PSH TCP packets are usually offloaded, but can be shown with the feature above.

In addition, this command can be run without a filter. All traffic reaching port25 will displayed upon doing so.

It is highly recommended to use a traffic filter to prevent CPUs in the MBD from being overloaded by the mirrored traffic.
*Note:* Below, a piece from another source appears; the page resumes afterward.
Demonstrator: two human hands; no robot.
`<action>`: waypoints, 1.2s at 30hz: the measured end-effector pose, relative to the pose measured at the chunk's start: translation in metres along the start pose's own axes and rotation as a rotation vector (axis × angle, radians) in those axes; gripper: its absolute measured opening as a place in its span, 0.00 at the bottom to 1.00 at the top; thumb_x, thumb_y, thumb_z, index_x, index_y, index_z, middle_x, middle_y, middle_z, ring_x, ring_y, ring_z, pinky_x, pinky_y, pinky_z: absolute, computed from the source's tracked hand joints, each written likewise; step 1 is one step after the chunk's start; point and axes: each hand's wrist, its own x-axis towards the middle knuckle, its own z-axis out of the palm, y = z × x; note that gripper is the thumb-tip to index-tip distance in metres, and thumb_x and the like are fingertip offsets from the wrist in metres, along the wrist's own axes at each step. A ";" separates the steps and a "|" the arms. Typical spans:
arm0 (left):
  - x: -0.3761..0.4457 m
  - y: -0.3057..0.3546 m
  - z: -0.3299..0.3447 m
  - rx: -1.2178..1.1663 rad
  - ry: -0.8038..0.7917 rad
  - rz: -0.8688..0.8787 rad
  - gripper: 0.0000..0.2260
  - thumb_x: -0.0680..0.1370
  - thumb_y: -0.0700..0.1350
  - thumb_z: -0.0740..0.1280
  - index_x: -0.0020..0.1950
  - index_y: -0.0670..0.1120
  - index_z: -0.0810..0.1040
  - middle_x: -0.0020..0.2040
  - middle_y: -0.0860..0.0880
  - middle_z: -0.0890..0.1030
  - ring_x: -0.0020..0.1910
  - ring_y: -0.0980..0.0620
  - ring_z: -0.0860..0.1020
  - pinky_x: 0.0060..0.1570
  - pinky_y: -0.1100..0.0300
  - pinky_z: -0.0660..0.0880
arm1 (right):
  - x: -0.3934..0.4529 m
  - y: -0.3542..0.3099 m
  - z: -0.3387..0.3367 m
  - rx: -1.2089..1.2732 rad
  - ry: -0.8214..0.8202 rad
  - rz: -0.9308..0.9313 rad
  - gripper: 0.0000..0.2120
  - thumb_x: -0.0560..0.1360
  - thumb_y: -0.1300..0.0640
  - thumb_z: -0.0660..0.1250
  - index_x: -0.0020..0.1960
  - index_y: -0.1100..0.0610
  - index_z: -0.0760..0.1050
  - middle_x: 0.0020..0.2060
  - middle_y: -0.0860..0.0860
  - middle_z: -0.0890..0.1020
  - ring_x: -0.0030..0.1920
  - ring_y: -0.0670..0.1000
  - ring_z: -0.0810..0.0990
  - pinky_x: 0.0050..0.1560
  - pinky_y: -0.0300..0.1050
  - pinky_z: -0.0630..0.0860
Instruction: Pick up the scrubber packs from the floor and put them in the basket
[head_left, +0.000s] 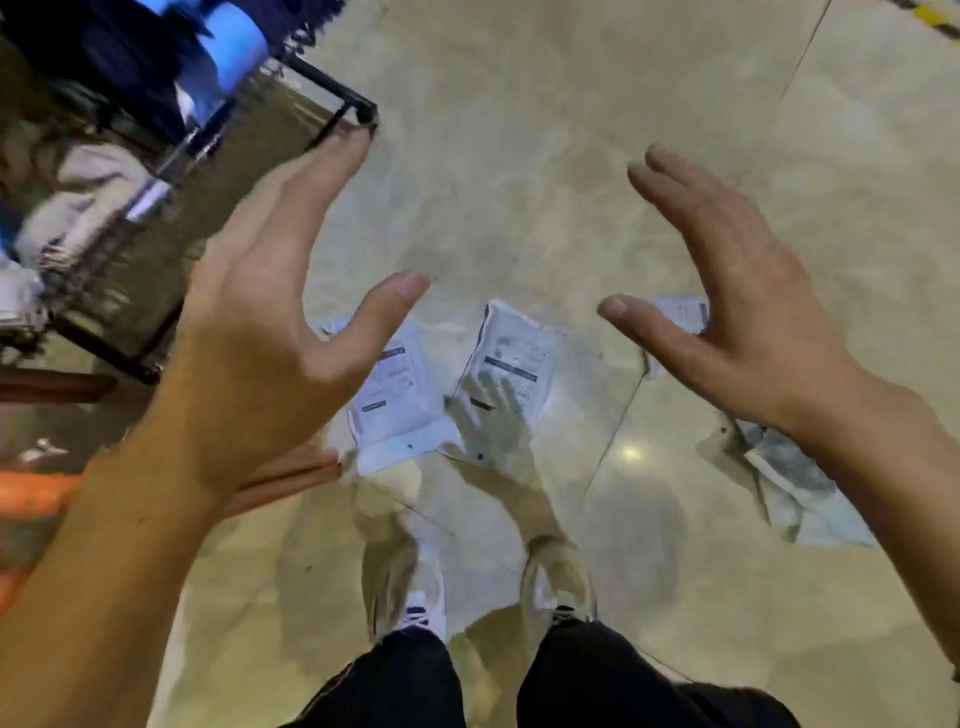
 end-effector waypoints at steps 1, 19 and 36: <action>-0.005 -0.019 0.019 0.027 0.000 0.031 0.29 0.82 0.52 0.68 0.78 0.40 0.67 0.72 0.51 0.69 0.74 0.48 0.71 0.75 0.53 0.67 | -0.002 0.012 0.026 -0.006 -0.003 -0.028 0.36 0.81 0.39 0.63 0.81 0.60 0.62 0.80 0.59 0.64 0.80 0.56 0.61 0.78 0.41 0.54; -0.058 -0.133 0.170 0.113 -0.224 -0.113 0.34 0.76 0.65 0.62 0.80 0.53 0.65 0.78 0.49 0.71 0.76 0.48 0.69 0.73 0.43 0.69 | -0.045 0.132 0.226 -0.248 -0.208 -0.291 0.45 0.69 0.53 0.81 0.80 0.56 0.63 0.80 0.61 0.65 0.79 0.65 0.65 0.78 0.65 0.62; -0.071 -0.155 0.170 0.108 -0.223 -0.178 0.30 0.78 0.56 0.66 0.80 0.55 0.65 0.77 0.55 0.71 0.74 0.55 0.68 0.68 0.61 0.64 | -0.030 0.149 0.329 -0.485 -0.493 -0.608 0.48 0.68 0.43 0.75 0.83 0.51 0.58 0.78 0.63 0.67 0.78 0.67 0.64 0.76 0.66 0.62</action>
diagnose sniffer packet sw:port25 '' 4 0 l

In FortiOS 7.2.x and 7.4.x, the command has been changed to the following:

diagnose span-sniffer packet sw:port25 '' 4 0 l

Consequently, traffic from vlan 1059 and 1062 will be displayed:

[MBD ] 2023-07-03 15:56:01.605795 f-mirror -- port25 out 802.1Q vlan#1062 P0 10.0.59.26.28513 -> 10.0.62.13.5247: udp 469
CAPWAP DATA Ether type 0x3535 printer hasn't been added to sniffer.
[MBD ] 2023-07-03 15:56:01.605796 f-mirror -- port25 out 802.1Q vlan#1059 P0 10.0.62.14.53 -> 10.0.59.17.47026: udp 142
[MBD ] 2023-07-03 15:56:01.605797 f-mirror -- port25 out 802.1Q vlan#1062 P0 10.0.59.40.10000 -> 10.0.62.14.53: udp 33
[MBD ] 2023-07-03 15:56:01.605798 f-mirror -- port25 out 802.1Q vlan#1062 P0 10.0.59.25.47024 -> 10.0.62.13.5247: udp 469
CAPWAP DATA Ether type 0x3535 printer hasn't been added to sniffer.
[MBD ] 2023-07-03 15:56:01.605799 f-mirror -- port25 out 802.1Q vlan#1062 P0 10.0.59.39.47024 -> 10.0.62.14.53: udp 30
[MBD ] 2023-07-03 15:56:01.605800 f-mirror -- 802.1Q vlan#1059 P0 10.0.59.68.47026 -> 10.0.62.14.53: udp 30
[MBD ] 2023-07-03 15:56:01.605800 f-mirror -- port25 out 802.1Q vlan#1059 P0 10.0.62.14.53 -> 10.0.59.86.10000: udp 142
[MBD ] 2023-07-03 15:56:01.605801 f-mirror -- 802.1Q vlan#1059 P0 10.0.59.29.47026 -> 10.0.62.13.5247: udp 469
CAPWAP DATA Ether type 0x3535 printer hasn't been added to sniffer.
[MBD ] 2023-07-03 15:56:01.605801 f-mirror -- 802.1Q vlan#1062 P0 10.0.62.14.53 -> 10.0.59.38.47025: udp 142
[MBD ] 2023-07-03 15:56:01.605802 f-mirror -- port25 out 802.1Q vlan#1059 P0 10.0.62.14.53 -> 10.0.59.17.10002: udp 33
[MBD ] 2023-07-03 15:56:01.605802 f-mirror -- 802.1Q vlan#1059 P0 10.0.59.33.47026 -> 10.0.62.13.5247: udp 469
CAPWAP DATA Ether type 0x3535 printer hasn't been added to sniffer.
[MBD ] 2023-07-03 15:56:01.605803 f-mirror -- 802.1Q vlan#1059 P0 10.0.59.19.10002 -> 10.0.62.13.5247: udp 469

Please note that only one physical port can be mirrored at a time.